- 産経抄ファンクラブ第228集 ©2ch.net
662 :文責・名無しさん[sage]:2017/04/14(金) 05:18:16.07 ID:q80VrM1Q0 - 【産経抄】「ファイトのファ」って歌ってたんだ 4月14日
高校在学中から米軍のクラブで歌っていたペギー葉山さんは、芸名からハーフによく間違えられた。 父方の先祖は広島藩主の家老職を務め、母方の祖父は会津藩の白虎隊の生き残りという家柄である。 ▼友人にかけた電話が混線して、偶然つながった米国人男性の一言がきっかけとなった。「君の声はペギーというイメージだね」。 葉山を選んだのは、御用邸があってイメージがよかったからだ。 ▼オーストリア人の音楽家を祖父に持つ、俳優の夫、根上淳さんはクオーターである。 月刊誌のグラビア撮影で知り合った二人はデートを重ねるが、婚約発表まで誰にも知られなかった。 「文春砲」も写真週刊誌もないのどかな時代だった。 ▼一緒に書道展に入選し、CMでも共演した。 芸能界きってのおしどり夫婦は、こんな歌も作っている。 ♪ふと知り合って結ばれて/二人で歩いた長い道(『花の中年』)。 双方の両親を看取(みと)り、これから水入らずでと思っていた矢先に、根上さんが倒れた。 ▼闘病生活は7年に及んだ。夫の介護と歌手活動との両立にくじけそうになったとき、耳に甦(よみがえ)ったのが『ドレミの歌』だった。 米国で見たミュージカル『ザ・サウンド・オブ・ミュージック』に感動して、劇中歌に日本語の詞をつけたのは、ペギーさんである。

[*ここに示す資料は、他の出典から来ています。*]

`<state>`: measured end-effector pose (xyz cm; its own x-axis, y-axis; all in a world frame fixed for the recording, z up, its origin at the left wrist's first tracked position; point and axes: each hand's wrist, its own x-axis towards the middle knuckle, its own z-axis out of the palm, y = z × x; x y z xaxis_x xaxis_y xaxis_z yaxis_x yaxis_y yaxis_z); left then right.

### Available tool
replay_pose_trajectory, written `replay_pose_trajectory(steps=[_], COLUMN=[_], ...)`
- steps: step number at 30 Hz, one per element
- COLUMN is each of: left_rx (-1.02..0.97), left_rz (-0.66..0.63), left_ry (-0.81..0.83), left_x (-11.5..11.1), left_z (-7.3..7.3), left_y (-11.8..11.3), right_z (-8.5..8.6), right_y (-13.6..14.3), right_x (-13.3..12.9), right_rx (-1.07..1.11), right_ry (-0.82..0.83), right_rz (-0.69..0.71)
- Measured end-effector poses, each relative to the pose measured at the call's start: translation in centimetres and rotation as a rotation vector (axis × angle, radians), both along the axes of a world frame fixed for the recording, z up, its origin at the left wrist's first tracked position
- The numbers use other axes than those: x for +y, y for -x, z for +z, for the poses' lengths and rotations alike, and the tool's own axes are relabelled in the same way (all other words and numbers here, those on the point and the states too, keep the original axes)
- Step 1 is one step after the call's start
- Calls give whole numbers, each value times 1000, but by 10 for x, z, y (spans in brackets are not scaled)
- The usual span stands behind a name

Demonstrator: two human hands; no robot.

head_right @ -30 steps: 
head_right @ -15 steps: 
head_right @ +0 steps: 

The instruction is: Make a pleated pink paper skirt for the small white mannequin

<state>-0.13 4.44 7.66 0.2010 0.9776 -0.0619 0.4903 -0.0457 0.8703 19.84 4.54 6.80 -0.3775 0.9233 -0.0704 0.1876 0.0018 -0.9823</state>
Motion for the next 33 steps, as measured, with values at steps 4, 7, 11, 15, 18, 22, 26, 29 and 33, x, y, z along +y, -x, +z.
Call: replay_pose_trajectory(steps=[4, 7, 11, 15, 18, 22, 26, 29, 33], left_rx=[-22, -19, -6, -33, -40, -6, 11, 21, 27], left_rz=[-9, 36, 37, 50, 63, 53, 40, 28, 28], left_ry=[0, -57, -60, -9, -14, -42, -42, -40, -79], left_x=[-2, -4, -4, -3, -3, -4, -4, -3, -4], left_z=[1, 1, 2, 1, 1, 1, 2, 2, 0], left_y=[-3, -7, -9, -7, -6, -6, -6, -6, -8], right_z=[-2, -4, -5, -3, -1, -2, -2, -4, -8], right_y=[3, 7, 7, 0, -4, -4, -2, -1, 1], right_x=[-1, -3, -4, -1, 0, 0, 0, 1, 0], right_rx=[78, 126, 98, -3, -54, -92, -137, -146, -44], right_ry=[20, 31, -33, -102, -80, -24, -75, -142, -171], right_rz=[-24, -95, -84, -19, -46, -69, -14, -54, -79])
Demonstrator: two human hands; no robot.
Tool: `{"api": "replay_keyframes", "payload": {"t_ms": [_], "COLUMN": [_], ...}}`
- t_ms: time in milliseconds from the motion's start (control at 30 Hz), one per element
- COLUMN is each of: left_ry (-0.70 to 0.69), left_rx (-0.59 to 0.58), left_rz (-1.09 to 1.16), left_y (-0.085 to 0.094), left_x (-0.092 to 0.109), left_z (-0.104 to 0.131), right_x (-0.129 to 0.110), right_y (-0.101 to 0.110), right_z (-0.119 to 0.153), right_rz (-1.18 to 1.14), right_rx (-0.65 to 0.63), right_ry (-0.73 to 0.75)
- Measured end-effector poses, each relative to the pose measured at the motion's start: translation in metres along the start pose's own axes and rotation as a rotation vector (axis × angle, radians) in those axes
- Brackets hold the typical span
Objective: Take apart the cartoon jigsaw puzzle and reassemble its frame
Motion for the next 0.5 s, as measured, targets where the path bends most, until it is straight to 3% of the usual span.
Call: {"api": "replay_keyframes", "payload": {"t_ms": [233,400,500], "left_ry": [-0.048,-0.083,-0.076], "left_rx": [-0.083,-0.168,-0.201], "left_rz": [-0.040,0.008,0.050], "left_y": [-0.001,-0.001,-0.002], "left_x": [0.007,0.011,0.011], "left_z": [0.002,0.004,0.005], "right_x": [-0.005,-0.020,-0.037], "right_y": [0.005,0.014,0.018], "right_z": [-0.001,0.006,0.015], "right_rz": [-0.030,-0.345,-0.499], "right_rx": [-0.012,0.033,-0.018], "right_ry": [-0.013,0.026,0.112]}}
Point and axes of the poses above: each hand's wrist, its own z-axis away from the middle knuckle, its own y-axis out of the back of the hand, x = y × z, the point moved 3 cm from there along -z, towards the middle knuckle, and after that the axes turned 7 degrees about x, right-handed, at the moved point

「そうだ、私は『ファイトのファ』って歌ってたんだ」。 ▼根上さんが亡くなる半年前の春、二人は花見に出かけた。 根上さんの母校、法政大学の正面に車を止めると、近くでチアガールが足を上げて踊っていた。 「いいねえ」とつぶやいた時の笑顔が忘れられないと、小紙のインタビューで語っていた。 思い出の桜が散るのを待っていたかのようである。 83年の生涯を終え、夫の元へ旅立った。